Als Sie im September 2009 die Bundestagswahl gewonnen haben, sprachen Sie von einer Wunschkoalition. Haben sich die Erwartungen nach vier Jahren erfüllt?

Im Wesentlichen ja. Aber wir haben einen Fehler gemacht: Wir haben die Erfolge, die es gab, hinter dem Bild verborgen, das wir in der Öffentlichkeit abgegeben haben. Das war sehr schlecht. Aber inzwischen ist es besser geworden. Die Koalition hat im September eine Chance. Denn in der Sache waren wir erfolgreicher, als viele wahrnehmen. Die Bundeskanzlerin ist 2009 nach ihrem Ziel für die Legislatur gefragt worden und sie hat gesagt, es wäre gut, wenn Deutschland am Ende der Legislatur da wäre, wo es vor der Krise war. Das Ziel ist übererfüllt. Wir halten die Schuldenbremse mit großem Abstand ein und die Arbeitslosigkeit ist auf dem niedrigsten Stand seit der Wiedervereinigung.

Warum mögen viele Deutsche die schwarz-gelbe Koalition nicht?

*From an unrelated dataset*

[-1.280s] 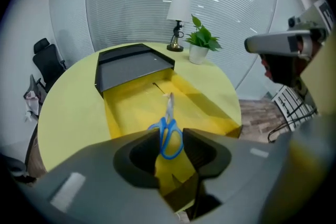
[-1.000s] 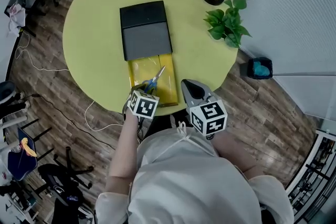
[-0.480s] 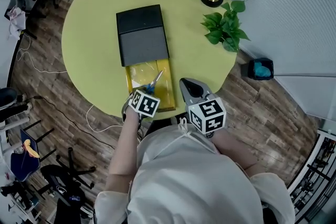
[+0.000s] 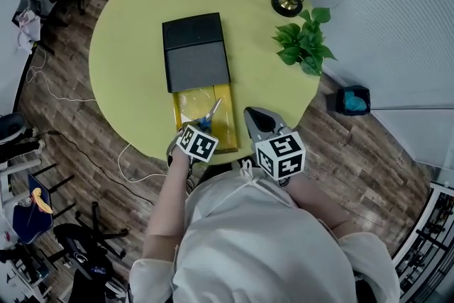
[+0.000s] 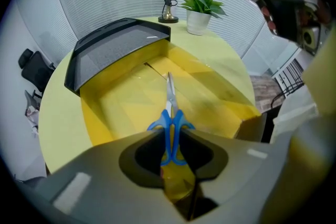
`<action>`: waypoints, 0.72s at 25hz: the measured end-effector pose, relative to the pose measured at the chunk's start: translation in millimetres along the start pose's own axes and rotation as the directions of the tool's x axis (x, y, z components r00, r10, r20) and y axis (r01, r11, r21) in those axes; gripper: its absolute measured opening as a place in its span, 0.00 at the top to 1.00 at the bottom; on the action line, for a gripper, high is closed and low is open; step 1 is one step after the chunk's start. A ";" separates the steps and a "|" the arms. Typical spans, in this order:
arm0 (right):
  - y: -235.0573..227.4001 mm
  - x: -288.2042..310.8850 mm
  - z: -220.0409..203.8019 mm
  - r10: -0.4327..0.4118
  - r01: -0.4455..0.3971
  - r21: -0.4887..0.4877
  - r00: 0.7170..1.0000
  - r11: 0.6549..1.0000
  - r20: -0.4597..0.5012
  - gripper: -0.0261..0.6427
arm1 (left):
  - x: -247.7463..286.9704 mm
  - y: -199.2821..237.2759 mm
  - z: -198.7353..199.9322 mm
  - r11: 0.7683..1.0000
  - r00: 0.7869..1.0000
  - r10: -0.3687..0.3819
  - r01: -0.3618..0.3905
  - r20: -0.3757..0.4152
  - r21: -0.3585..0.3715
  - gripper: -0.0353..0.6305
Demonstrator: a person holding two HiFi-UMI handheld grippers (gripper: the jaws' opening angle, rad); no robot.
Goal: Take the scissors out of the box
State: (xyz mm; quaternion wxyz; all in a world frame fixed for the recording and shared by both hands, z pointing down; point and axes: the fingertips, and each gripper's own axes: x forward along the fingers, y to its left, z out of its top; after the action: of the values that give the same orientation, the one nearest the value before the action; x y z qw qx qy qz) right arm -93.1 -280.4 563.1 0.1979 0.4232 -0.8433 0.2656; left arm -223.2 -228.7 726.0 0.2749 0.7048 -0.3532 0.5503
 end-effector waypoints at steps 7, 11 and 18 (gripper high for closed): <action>0.9 -9.5 -0.2 -0.013 0.013 0.003 1.000 1.000 0.014 0.96 | -25.2 -4.4 4.8 1.000 0.998 0.023 -0.024 0.062 0.001 0.81; 4.6 -15.6 1.3 -0.013 0.013 0.000 1.000 1.000 0.025 0.96 | -55.3 -4.0 16.3 0.999 0.988 0.047 -0.044 0.147 -0.022 0.81; 13.6 -21.0 18.1 -0.001 0.003 -0.029 0.997 1.000 0.071 0.96 | -116.4 8.3 44.4 0.992 0.937 0.115 -0.093 0.331 -0.083 0.81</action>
State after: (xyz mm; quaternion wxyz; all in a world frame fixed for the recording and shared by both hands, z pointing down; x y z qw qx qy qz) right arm -94.4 -271.9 533.4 0.1743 0.4305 -0.8531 0.2379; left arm -220.9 -245.5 602.2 0.2044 0.7590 -0.4495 0.4244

Weil es uns erst sehr spät gelungen ist, den Eindruck von Zerstrittenheit zu beseitigen. In den Tagen nach der Wahl gab es bei den einen Übermut und bei den anderen Missgunst. Deswegen war die Ausgangslage belastet. Dazu kamen Koalitionsverhandlungen, die nicht optimal verlaufen sind. Da gab es leider vieles, was erst später durch Auslegung konkret wurde und was natürlich zu Streit geführt hat. Das finden die Wähler bei einer Regierung nie gut.

Was macht Sie so sicher, dass es bei einer zweiten Regierungszeit besser läuft?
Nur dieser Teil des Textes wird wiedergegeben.